Task goal: Retype only the lines running from the beginning of the entries below to the line with "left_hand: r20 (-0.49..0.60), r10", both included. Do not include pictures.

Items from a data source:
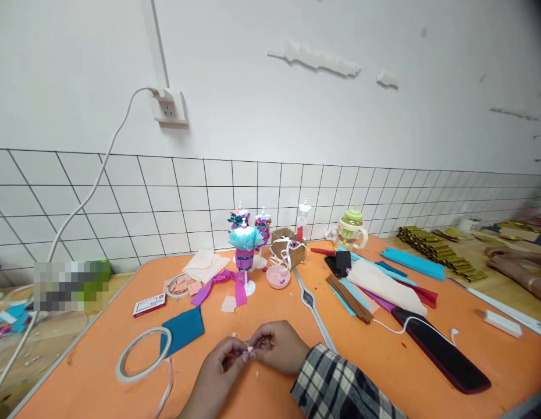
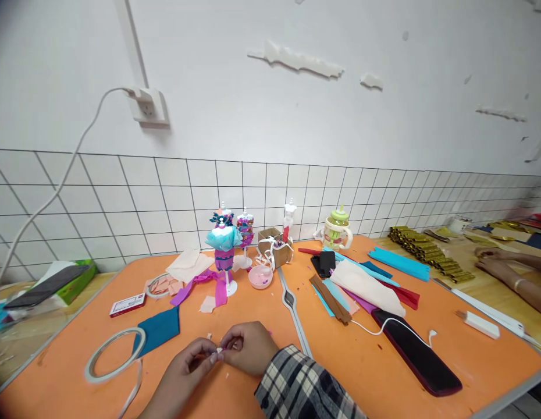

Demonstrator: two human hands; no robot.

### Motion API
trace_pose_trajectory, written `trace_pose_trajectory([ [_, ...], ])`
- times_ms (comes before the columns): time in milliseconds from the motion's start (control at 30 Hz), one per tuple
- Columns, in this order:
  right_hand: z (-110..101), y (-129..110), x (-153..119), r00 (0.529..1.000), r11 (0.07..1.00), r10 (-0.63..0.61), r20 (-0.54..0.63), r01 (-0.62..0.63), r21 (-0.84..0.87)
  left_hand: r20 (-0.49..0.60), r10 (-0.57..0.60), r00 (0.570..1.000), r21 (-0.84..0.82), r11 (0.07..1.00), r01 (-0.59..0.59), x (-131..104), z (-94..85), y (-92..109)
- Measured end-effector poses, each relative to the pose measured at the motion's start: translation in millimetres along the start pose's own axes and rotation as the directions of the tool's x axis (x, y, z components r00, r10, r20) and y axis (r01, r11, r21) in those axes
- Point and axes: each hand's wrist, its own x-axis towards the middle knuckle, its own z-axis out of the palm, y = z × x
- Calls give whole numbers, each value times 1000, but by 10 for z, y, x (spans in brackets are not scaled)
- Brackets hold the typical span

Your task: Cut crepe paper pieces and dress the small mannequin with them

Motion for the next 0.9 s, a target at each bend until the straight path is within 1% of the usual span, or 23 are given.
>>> trace_pose_trajectory([
  [133,19,67,27,1000,999,15,-4,-14,50,7,21,1000,54,998,-21,8,5,2],
  [233,5,68,33,999,992,42,1,-42,122,-4,40,999,83,996,-40,-19,4,12],
  [300,-41,41,38,996,987,70,-56,-61,151,-30,50,998,86,995,-47,-26,-12,7],
  [367,-121,0,62,984,979,86,-159,-54,198,-92,63,994,89,994,-55,26,-49,-11],
  [400,-169,-24,88,976,970,85,-202,-35,242,-135,74,988,98,993,-61,90,-77,-23],
  [467,-265,-75,174,964,930,75,-257,25,365,-234,118,965,142,986,-86,304,-147,-53],
  [533,-342,-134,307,958,871,59,-282,88,483,-326,159,932,211,973,-92,614,-212,-82],
  [600,-384,-205,471,952,822,44,-303,138,552,-380,180,907,252,964,-86,956,-243,-105],
  [667,-395,-281,641,941,799,18,-337,189,571,-390,190,901,278,957,-81,1250,-224,-119],
  [733,-390,-345,794,929,783,-14,-370,240,574,-378,194,905,284,955,-86,1449,-167,-126],
  [800,-386,-381,925,920,772,-37,-390,274,573,-349,198,916,287,953,-97,1555,-104,-132],
  [900,-400,-380,1092,907,783,-56,-418,300,544,-314,188,931,295,951,-92,1613,-54,-134],
])
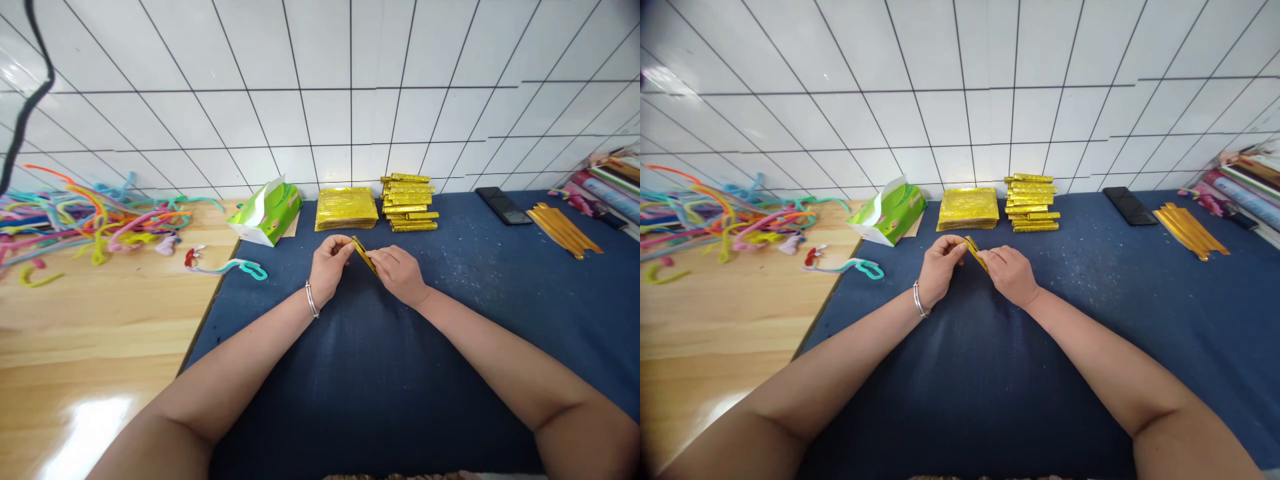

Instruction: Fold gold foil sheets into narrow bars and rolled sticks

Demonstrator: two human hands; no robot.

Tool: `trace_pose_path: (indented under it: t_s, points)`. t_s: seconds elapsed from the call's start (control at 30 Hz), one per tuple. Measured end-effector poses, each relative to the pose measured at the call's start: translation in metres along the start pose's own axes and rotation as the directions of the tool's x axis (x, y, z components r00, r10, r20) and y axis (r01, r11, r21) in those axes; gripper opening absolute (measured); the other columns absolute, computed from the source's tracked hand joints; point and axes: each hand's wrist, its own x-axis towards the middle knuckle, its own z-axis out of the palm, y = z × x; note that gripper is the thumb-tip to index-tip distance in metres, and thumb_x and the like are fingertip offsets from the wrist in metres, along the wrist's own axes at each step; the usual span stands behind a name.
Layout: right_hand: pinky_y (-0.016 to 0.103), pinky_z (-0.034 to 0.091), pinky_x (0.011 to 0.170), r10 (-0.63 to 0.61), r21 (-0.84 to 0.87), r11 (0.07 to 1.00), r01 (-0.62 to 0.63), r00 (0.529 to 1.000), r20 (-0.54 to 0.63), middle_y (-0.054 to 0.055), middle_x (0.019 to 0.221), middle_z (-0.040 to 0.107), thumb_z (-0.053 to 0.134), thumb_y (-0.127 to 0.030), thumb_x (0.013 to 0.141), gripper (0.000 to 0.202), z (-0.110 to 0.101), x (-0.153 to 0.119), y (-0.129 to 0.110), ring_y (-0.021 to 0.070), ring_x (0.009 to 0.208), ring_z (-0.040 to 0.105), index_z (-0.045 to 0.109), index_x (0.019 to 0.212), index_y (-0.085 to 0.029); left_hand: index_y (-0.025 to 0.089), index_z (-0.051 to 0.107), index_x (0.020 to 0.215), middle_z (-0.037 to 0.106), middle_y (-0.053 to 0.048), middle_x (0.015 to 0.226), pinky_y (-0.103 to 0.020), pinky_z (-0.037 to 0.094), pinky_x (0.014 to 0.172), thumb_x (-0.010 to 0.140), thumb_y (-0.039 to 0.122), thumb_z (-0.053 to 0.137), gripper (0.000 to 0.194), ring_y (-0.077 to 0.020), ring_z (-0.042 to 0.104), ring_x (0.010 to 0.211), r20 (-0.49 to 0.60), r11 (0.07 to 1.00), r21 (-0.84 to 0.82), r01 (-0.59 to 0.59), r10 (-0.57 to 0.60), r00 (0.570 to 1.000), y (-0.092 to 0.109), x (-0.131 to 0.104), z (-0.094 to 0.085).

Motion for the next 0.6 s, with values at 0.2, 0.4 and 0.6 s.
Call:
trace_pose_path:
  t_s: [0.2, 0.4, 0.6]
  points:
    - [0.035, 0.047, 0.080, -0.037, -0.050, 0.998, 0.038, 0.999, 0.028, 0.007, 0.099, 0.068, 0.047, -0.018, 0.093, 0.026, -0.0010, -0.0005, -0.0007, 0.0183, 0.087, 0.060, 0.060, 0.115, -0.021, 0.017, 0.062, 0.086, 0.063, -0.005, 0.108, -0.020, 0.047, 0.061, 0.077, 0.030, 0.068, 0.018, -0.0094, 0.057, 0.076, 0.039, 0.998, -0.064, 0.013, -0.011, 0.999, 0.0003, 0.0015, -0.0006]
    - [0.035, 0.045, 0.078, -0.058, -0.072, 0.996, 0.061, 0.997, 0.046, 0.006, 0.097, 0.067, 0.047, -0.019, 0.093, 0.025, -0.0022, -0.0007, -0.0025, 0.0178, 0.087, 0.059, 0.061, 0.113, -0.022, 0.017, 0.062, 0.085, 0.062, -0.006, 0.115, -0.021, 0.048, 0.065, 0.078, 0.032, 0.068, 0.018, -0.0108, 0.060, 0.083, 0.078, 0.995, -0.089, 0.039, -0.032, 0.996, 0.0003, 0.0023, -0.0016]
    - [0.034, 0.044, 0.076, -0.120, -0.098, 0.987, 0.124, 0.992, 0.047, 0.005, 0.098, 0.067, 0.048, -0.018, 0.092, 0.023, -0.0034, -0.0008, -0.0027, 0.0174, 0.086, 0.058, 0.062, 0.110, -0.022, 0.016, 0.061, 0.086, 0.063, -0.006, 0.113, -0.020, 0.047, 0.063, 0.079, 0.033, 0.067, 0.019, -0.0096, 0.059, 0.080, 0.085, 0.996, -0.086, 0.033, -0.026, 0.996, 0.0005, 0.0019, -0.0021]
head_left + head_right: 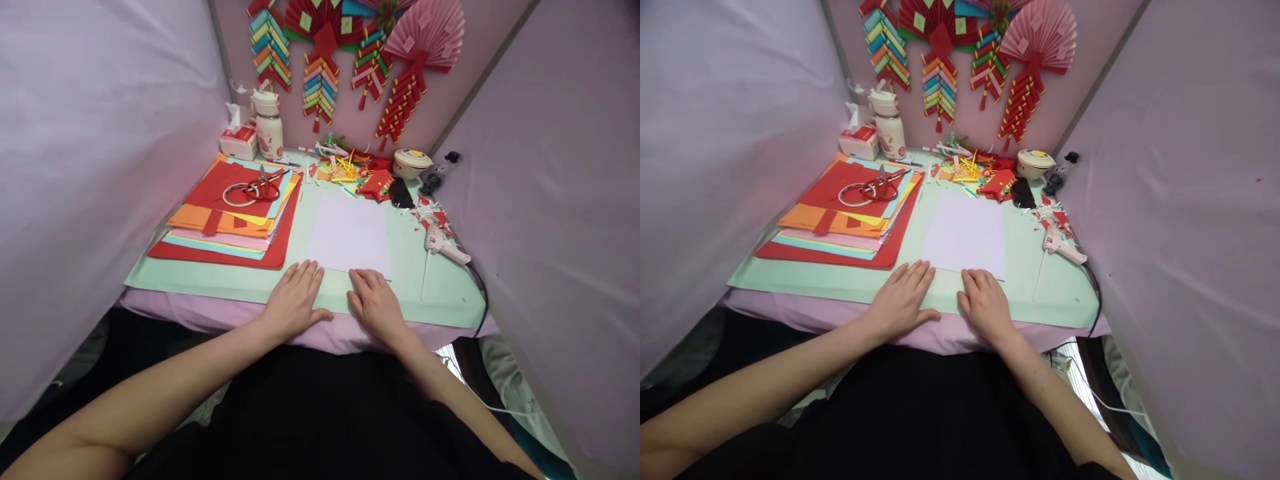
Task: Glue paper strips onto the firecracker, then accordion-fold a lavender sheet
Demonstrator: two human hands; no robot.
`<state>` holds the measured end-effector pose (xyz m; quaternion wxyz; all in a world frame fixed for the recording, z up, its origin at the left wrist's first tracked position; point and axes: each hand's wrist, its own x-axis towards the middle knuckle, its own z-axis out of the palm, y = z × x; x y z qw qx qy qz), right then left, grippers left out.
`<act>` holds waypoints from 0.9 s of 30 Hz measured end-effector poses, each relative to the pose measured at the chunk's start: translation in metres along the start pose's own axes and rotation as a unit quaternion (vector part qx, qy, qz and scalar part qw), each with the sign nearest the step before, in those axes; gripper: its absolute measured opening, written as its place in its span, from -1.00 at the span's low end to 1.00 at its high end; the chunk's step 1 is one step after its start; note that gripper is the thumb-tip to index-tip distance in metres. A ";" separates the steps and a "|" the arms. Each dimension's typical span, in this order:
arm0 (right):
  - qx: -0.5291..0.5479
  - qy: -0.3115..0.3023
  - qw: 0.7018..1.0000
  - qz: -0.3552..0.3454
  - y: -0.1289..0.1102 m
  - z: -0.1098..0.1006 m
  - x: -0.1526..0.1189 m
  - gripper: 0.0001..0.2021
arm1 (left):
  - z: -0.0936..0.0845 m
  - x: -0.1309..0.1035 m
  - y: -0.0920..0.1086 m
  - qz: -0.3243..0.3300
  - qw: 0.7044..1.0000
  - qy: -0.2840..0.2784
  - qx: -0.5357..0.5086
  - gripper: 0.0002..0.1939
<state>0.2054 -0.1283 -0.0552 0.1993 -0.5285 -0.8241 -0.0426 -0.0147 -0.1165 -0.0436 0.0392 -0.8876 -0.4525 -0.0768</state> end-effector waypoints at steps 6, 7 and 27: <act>0.001 -0.002 1.000 0.001 0.000 -0.001 0.000 -0.58 | -0.007 0.000 -0.005 -0.016 1.000 -0.002 -0.002 -0.12; 0.001 -0.004 1.000 0.000 0.000 -0.002 0.001 -0.58 | -0.008 0.001 -0.005 -0.020 1.000 -0.001 -0.004 -0.13; -0.048 -0.014 0.998 0.023 -0.016 0.001 0.015 -0.59 | -0.005 0.045 0.003 0.121 0.991 -0.022 -0.059 -0.26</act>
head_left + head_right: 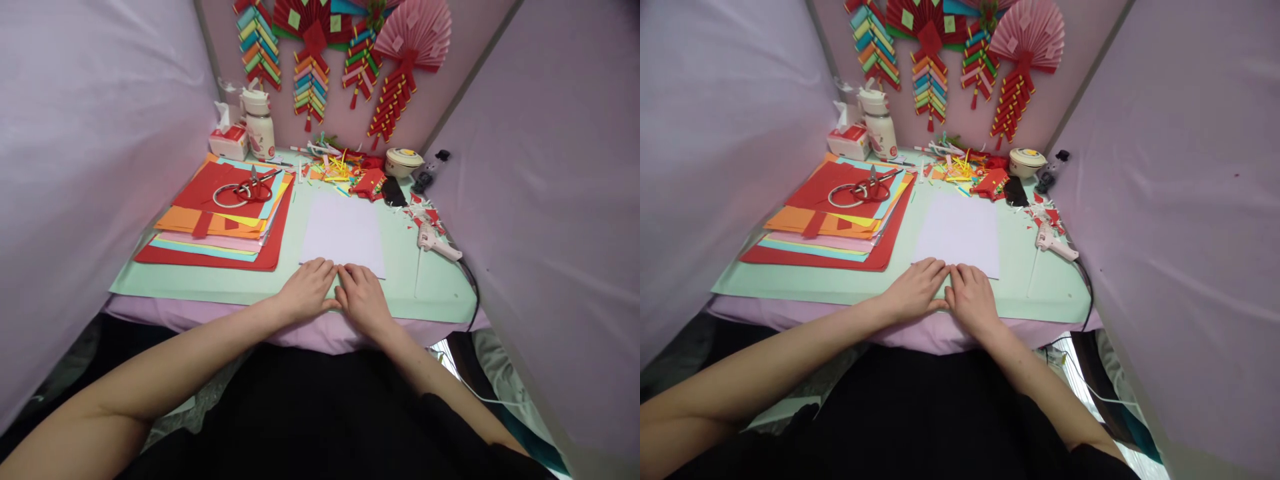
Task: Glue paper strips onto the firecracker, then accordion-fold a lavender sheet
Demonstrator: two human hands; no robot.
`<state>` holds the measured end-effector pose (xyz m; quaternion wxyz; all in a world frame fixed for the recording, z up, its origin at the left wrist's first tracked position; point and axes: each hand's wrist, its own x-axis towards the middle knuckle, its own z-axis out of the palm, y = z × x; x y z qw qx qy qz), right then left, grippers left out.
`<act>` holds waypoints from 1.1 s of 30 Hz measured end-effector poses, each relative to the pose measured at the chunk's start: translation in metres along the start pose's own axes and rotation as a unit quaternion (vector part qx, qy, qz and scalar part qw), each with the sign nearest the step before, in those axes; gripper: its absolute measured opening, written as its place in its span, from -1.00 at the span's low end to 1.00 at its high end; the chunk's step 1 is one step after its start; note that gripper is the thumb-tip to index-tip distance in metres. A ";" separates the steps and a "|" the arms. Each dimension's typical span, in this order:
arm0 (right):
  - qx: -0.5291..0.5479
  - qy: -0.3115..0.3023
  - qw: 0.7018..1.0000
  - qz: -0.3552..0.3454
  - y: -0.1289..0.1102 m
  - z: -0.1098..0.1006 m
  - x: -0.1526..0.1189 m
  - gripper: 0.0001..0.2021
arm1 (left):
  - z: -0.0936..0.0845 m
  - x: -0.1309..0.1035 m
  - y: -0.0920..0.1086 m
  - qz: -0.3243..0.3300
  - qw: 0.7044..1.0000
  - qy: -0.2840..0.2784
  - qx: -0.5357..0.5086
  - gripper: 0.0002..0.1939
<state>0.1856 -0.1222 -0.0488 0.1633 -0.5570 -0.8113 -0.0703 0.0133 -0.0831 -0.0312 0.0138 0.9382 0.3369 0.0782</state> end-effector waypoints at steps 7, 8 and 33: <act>-0.025 -0.017 0.999 0.018 0.001 -0.004 -0.004 -0.55 | 0.002 -0.008 -0.003 -0.038 0.999 0.003 0.006 -0.20; -0.031 -0.016 0.999 0.024 0.003 -0.004 -0.007 -0.55 | 0.002 -0.011 -0.004 -0.047 0.999 0.003 0.012 -0.18; -0.097 0.040 0.983 0.148 0.036 -0.008 -0.052 -0.61 | -0.002 -0.037 0.002 -0.172 0.984 0.037 0.016 -0.33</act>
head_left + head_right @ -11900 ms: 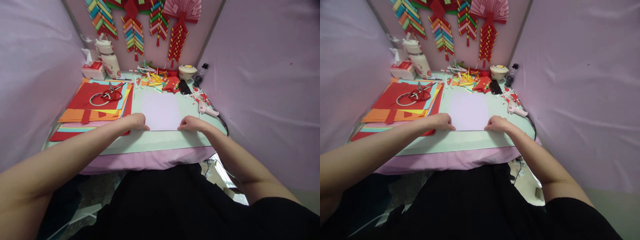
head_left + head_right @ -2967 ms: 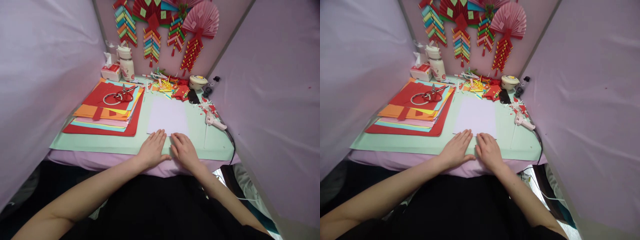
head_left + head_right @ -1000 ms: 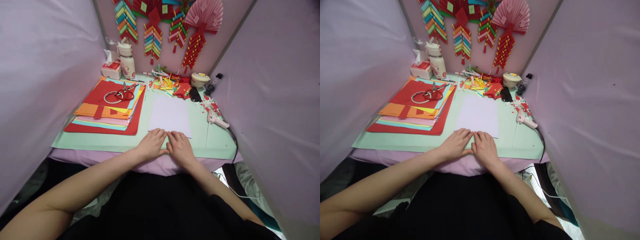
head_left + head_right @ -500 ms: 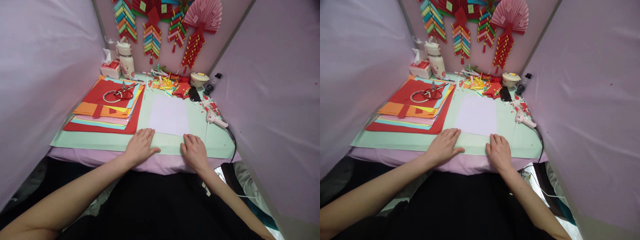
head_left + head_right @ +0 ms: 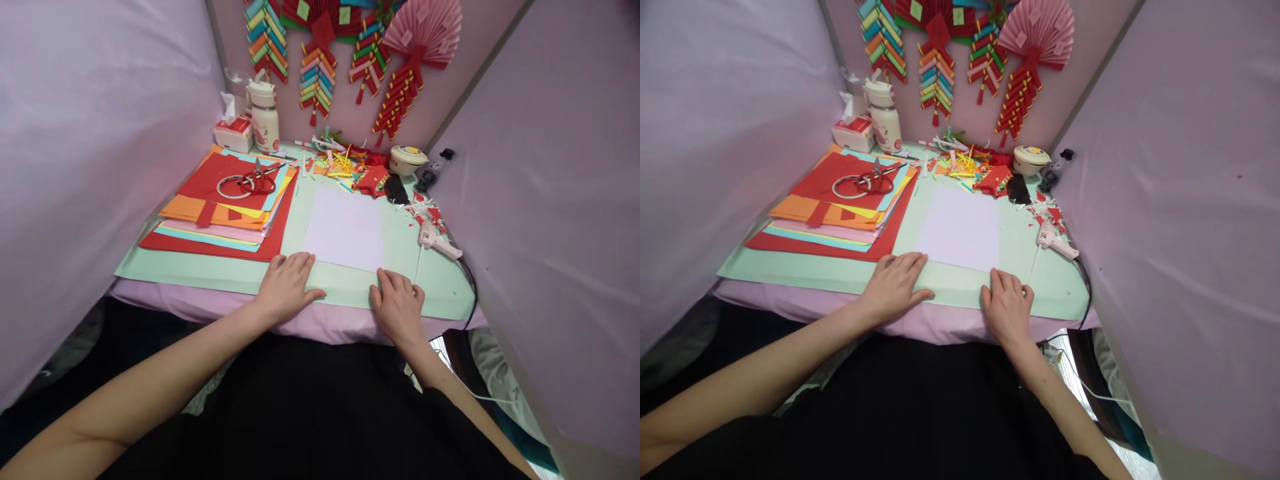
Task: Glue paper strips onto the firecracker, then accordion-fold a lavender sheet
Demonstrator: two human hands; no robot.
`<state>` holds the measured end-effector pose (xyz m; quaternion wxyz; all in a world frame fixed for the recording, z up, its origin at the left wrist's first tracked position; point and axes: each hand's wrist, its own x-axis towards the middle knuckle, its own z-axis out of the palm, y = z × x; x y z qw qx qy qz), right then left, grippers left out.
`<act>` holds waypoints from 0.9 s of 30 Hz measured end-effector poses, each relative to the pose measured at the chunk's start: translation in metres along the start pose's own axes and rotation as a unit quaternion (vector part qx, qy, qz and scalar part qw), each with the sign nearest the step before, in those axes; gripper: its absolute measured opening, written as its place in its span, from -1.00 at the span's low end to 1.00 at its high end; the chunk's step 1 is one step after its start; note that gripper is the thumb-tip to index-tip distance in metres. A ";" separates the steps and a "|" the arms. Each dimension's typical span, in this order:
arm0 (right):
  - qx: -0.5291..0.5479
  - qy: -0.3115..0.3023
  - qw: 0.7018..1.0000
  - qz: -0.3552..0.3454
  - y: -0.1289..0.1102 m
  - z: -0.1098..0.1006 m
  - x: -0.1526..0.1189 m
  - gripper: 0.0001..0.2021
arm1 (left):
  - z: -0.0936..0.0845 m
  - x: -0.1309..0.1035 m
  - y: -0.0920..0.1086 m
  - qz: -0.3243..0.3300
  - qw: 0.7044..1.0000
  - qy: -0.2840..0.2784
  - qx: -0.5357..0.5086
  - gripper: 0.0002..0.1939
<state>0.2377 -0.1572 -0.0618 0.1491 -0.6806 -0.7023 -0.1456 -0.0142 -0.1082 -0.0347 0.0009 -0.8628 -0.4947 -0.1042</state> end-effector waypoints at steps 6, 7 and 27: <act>0.028 -0.003 1.000 -0.009 0.010 -0.002 0.007 -0.64 | -0.003 0.003 -0.002 0.023 1.000 0.002 0.004 -0.30; 0.030 0.003 0.999 -0.010 0.011 -0.004 0.009 -0.64 | -0.004 0.004 -0.002 0.026 1.000 0.001 0.006 -0.28; 0.069 -0.050 0.985 -0.153 -0.047 0.003 0.040 -0.59 | 0.005 0.030 0.027 0.107 0.994 -0.003 -0.003 -0.27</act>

Exercise result:
Demonstrator: two human hands; no robot.

### Motion API
trace_pose_trajectory, written `trace_pose_trajectory([ [_, ...], ])`
- times_ms (comes before the columns): time in milliseconds from the motion's start (control at 30 Hz), one per tuple
- Columns, in this order:
  right_hand: z (-110..101), y (-129..110), x (-153..119), r00 (0.529..1.000), r11 (0.07..1.00), r10 (-0.63..0.61), r20 (-0.54..0.63), r01 (-0.62..0.63), r21 (-0.84..0.87)
  left_hand: r20 (-0.49..0.60), r10 (-0.57..0.60), r00 (0.570..1.000), r21 (-0.84..0.82), r11 (0.07..1.00), r01 (-0.59..0.59), x (-131..104), z (-94..85), y (-92..109)

The exercise is finished.